On this sophomore release, Steen and company prove that they know “time moves fast” and that they “keep looking backward” by performing pop rock songs that sound like they fit in every decade from the 60s to the 00s, and curiously (almost) completely leaving their easy-breezy 2010s indie vibes to their 2021 selves. The one slight exception is “Rock Yer Head,” which has an introduction that almost feels like a 2010 LCD Soundsystem bit. And though one may want to “Rock Yer Head” to “Dance Yrself Clean,” this track goes on to sound very 00s Room on Fire influenced, which only means Ric Ocasek is a grandfathering influence this time around rather than a fathering one.


The 90’s show up on the Britpop-ish (by way of Supergrass) second single “Pigs,” a catchy bass heavy song that challenges notions of traditional masculinity, and the Mazzy Star style neo-psychedelia of “Mote of Reflection” and “Fade In” (the “Fade In”/”Fade Into You” is inconsequential). The 80s appear immediately on album opener “Silver Cup,” which would sound right at home on The Stone Roses’ 1989 self titled debut. 60s pop comes around with “Minor Groove” that feels like a Zombies’ track, and album closer/ third single “The Voyeur,” where they play with prog rock sounds a la late 60s-early 70s Moody Blues, though Steen sings “Dead-ass, no lies,” to remind everyone they are not quintessentially British.
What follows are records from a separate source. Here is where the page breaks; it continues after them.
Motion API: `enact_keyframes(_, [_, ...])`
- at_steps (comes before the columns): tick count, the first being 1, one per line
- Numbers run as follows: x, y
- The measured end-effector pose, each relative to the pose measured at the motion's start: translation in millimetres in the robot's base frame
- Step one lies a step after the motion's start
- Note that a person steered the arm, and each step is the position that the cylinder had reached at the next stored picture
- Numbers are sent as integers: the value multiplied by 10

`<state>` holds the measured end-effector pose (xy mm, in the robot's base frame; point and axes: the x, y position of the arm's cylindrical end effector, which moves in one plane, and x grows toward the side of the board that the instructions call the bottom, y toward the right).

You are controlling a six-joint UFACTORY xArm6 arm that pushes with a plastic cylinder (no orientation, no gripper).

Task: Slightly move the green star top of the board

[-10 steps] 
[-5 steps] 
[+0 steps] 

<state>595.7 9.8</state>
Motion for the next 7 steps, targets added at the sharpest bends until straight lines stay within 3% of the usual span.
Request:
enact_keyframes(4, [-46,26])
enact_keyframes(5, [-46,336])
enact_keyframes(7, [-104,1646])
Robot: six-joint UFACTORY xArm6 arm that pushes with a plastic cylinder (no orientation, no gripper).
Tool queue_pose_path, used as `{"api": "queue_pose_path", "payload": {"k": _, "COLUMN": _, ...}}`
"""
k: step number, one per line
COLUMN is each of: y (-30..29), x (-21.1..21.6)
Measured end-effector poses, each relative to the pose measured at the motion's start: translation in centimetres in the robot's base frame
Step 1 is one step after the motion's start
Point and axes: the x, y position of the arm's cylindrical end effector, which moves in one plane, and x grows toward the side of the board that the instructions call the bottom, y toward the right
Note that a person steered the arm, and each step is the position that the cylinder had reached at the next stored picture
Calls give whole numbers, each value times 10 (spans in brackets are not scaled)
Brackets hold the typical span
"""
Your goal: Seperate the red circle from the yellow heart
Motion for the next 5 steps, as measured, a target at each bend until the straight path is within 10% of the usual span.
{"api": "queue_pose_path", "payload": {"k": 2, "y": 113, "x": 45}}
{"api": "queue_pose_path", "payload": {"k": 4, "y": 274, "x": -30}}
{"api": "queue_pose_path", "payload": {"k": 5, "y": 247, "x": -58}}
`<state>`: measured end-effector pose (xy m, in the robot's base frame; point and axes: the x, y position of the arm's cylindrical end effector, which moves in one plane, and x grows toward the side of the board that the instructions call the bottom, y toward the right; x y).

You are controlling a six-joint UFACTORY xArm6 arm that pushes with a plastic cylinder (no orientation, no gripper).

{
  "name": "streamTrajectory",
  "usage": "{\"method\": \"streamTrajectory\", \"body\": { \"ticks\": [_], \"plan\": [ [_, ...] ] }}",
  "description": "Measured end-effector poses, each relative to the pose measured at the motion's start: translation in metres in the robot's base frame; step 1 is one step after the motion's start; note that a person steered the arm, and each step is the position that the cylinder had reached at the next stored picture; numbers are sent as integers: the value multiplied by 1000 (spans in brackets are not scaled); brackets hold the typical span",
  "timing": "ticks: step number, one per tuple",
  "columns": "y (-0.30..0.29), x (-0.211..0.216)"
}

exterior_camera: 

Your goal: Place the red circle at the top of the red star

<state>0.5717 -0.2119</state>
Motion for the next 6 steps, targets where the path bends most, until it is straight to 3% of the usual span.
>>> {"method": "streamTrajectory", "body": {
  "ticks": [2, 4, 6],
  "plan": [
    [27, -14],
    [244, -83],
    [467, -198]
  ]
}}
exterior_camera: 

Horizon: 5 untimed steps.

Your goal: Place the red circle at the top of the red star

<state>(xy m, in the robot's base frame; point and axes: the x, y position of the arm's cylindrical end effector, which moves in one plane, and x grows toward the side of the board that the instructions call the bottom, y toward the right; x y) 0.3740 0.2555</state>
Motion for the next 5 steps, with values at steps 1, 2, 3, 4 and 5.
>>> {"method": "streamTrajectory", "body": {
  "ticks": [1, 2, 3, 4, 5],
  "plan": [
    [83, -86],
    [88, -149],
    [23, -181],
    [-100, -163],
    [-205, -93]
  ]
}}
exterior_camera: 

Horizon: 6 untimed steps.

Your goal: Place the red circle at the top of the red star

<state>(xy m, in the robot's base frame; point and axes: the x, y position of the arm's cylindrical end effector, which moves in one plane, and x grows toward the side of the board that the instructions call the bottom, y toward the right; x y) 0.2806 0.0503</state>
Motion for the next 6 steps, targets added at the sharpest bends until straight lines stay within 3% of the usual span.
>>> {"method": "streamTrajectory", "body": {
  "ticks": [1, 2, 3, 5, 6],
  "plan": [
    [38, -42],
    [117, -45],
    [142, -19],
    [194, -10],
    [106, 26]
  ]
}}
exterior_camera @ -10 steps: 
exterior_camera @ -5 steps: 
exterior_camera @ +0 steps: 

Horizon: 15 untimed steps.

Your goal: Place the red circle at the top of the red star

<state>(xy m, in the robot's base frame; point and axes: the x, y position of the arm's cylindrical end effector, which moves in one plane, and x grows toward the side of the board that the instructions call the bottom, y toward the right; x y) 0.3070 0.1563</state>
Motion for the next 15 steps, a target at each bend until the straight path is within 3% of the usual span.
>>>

The remaining four tracks, arguably the album’s centerpieces, are all embodiments of 70s power pop, and solidify that even with the range of influences, this is a power pop record. Badfinger, Sweet, Starz, Raspberries and Cheap Trick’s influences can all be heard in these tracks, but none more so than the defining 70s power pop band Big Star. Where Jonathan Richman was the godfather of Wild & Free (and he does still play a part here), Alex Chilton of Big Star takes on that role for Heating Up. Lead single “Hey 911” which the band says “offers a winking retrospective on the ironies born of experiencing global trauma, a stunted political uprising, and too much time by yourself,” is incredibly Chilton influenced and “Summer Fest” and its country influences harken back to the Memphis roots of Big Star (and the song “Thirteen”). “Tahuya Cruisin’” is very Big Star sounding as well, but the audience addition recalls The Rolling Stones’ 1965 EP Got Live If You Want It!, which was very influential to Big Star themselves.



The centerpiece of the centerpieces is “Jackie’s Gotta Run,” which is a rollicking power pop tune with an accelerando at the end that sounds as if some angsty kid in the 70s was playing it and his little brother came and hit the switch from 33 RPM to 45 RPM. And if these tracks somehow aren’t convincing that the 70s are this album’s focus, the cover will be. If a picture of Topher Grace was added to the album cover, it would be a scene transition of That ‘70s Show (also a show that features Big Star as its theme song).


Reading up to now may have some readers thinking, “how can an album so diverse even fit together apart from connections made by some genre obsessed music critic?” (or something like that). The trick is that Heating Up is not some compilation by Big Star, Mazzy Star, Stone Roses, and Moody Blues cover bands, this is Megadose interpreting these power pop styles throughout time in their own unique way. They make the album flow seamlessly through their musicianship and Steen’s lyrical wit, and combine these eras to form their own 2020s sound. And if looking back at their influences and making the music they want while not looking or worrying about which way they’re going make Megadose a bunch of slack rockers, then we are damn lucky they’re slacking. Dead-ass, no lies.


Heating Up was self released and is available now via Bandcamp and all major streamers.